Pedaling toward Town Beach, my gaze becomes snared, fascinated by waters of the open pond laid with large glittery patches full of cross currents, buffeted by cold wind. Coming up—seeing the contour of the beach in its seasonal lack of obscuring vegetation. The sandy spit is made out of Bleak Mountain. The beach is entirely the gift of deposition. With water for transport, the mountain builds the spit out of itself. The river of sand grains, flakes of mineral, flow down in water from those old heights above, year upon year upon year.
What would I say if I were a grain of some mineral, riven from my home rock by the relentless action of frost? What if molecules of water had frozen and enlarged around me, split me from my surroundings and, melting, sent me down slope to join the flood? What if billions upon billions of water molecules landed me, along with other misplaced bits of mountain upon a shore of fragments? Having raised me, what would my stone mother think? And would I be mad?
As I pull to a halt and lean my bike against a tree, I’m aware that the beach is in a continual state of geologic flux. Its building creates, at this terminus, a channel for the brook. Curving away, it travels further in order to deposit sand on the leading edge of its spit. Which came first, the flanking channel or the spit? The answer is both, symbiotically.
There’s a worn place, a crease in the sand, where people will walk to the shore. Alongside is a rusty crease with its familiar oily puddle. Walk out to shore; someone has built a sand castle, with seven towers, within a semicircular wall. A trough from it leads into the water. This is the castle of human life.
Now, walking back toward the puddle, I follow the rusty crease: iridescent, oily-coated puddle, surrounded by wide veins of rusty sand and gravel: I squat to dig into the stuff with a stick.
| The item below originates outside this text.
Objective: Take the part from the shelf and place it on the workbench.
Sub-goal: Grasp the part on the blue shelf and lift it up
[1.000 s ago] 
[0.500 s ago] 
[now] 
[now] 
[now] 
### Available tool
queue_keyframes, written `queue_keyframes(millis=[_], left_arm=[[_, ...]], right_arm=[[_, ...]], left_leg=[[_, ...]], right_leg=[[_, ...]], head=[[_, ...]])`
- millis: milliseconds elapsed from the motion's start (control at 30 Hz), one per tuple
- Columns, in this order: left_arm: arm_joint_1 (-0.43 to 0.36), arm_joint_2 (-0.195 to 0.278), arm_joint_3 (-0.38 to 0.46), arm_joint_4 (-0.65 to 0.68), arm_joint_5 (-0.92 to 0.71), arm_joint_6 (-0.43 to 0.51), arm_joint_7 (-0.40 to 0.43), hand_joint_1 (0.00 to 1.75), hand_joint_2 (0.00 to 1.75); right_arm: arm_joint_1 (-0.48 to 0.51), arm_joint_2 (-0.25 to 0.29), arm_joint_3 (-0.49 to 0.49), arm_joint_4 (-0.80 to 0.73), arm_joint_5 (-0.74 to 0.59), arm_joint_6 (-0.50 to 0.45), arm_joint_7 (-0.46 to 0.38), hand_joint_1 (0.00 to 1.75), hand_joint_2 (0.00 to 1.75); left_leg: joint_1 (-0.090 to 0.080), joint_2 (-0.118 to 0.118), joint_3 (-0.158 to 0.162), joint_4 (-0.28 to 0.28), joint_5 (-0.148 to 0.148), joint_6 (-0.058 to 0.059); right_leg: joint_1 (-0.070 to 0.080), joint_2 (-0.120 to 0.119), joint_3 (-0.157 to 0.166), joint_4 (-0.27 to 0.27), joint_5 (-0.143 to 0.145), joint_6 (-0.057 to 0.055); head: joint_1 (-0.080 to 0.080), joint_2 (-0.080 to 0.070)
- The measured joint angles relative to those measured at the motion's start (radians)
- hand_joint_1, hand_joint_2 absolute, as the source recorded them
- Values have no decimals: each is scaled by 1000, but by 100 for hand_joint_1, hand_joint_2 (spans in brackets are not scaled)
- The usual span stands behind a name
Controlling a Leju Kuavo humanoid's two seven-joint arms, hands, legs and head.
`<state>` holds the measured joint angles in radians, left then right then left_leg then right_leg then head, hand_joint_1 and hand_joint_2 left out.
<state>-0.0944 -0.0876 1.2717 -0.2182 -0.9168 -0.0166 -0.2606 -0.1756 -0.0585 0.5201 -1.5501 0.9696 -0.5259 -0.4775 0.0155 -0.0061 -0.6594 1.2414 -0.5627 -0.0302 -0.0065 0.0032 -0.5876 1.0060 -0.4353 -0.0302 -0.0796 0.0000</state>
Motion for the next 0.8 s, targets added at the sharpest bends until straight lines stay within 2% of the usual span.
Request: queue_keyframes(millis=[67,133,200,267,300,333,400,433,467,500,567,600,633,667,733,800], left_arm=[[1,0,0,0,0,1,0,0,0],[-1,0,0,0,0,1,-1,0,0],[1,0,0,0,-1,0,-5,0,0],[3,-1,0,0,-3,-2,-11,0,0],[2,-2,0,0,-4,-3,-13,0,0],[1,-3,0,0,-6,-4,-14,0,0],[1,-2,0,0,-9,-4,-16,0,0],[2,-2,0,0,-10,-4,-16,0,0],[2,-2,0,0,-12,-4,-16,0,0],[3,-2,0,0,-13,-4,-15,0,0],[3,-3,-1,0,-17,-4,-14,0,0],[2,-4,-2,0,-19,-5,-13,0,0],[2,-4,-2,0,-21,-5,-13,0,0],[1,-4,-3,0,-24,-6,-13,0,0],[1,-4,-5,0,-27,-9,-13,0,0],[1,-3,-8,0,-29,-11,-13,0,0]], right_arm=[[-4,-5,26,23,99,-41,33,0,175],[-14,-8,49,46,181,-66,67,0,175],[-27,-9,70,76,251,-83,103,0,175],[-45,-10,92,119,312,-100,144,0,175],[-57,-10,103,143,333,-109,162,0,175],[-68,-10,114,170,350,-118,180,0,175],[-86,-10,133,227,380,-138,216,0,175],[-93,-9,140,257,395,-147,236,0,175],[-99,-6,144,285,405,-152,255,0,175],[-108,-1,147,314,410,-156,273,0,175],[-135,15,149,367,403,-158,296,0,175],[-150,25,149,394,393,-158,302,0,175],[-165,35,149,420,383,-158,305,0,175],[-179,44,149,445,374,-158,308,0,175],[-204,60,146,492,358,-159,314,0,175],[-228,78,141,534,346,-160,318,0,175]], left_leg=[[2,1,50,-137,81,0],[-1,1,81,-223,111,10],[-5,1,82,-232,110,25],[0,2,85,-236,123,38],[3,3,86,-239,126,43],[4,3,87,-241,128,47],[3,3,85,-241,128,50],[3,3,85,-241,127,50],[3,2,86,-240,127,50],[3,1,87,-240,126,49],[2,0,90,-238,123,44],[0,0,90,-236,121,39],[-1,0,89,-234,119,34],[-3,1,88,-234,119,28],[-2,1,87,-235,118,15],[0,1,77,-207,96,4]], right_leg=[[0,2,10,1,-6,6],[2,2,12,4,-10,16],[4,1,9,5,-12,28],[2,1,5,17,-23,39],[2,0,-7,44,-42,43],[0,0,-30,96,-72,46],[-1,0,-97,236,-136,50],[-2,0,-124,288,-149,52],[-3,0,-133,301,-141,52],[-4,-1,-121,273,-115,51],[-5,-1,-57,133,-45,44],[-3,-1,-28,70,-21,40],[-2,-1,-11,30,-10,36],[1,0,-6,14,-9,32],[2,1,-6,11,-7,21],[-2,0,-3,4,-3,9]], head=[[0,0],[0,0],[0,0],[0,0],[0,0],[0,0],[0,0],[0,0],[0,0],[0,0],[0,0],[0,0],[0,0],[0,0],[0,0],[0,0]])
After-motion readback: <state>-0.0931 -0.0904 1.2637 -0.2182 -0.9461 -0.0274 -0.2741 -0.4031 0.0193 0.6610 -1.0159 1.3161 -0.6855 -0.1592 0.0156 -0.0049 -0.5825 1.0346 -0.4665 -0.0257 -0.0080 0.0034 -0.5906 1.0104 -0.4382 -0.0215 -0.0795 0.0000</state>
Sand underneath is beige-colored; almost white in comparison. I lift an oak leaf out of the water and scrape off some of the rust. Then stand and go rinse the stuff from my fingers in the cold pond.
Peddling with difficulty into the wind: my route back. The fierce cold North wind, riddling my sweater. It’s in my face; I hardly breathe and push the pedals. Small inclines seem big and to go on forever, dragging at my strength. Even the level, on that last stretch of Pond Road, is like a hill to me.
Stopping to rest at the railroad tracks I look down their length and see snow still on top of some old rounded mountains.
Unemployment Compensation
The young guys next-door have been laid off their seasonal resort jobs. They’re getting by, till the next job, on scant unemployment compensation and assorted fish. These fish come mostly from the smelt pond in the next town.
This afternoon the quiet tall fisherman brought over an eel—headless, skinned, gutted, curled back on itself—and asked if I wanted a taste. The eel had turned itself sideways when hooked. At first he thought he’d snagged a branch. It had to be dragged, fighting sideways, through water. I peered down at it lying coldly on the plate. Sans head, it was twenty two inches long and about two inches in diameter, steel-blue and lined with a series of thin ridges. Eels seem like prehistoric precursors to other species (but not enough to convince me that they have themselves actually evolved from anything in particular).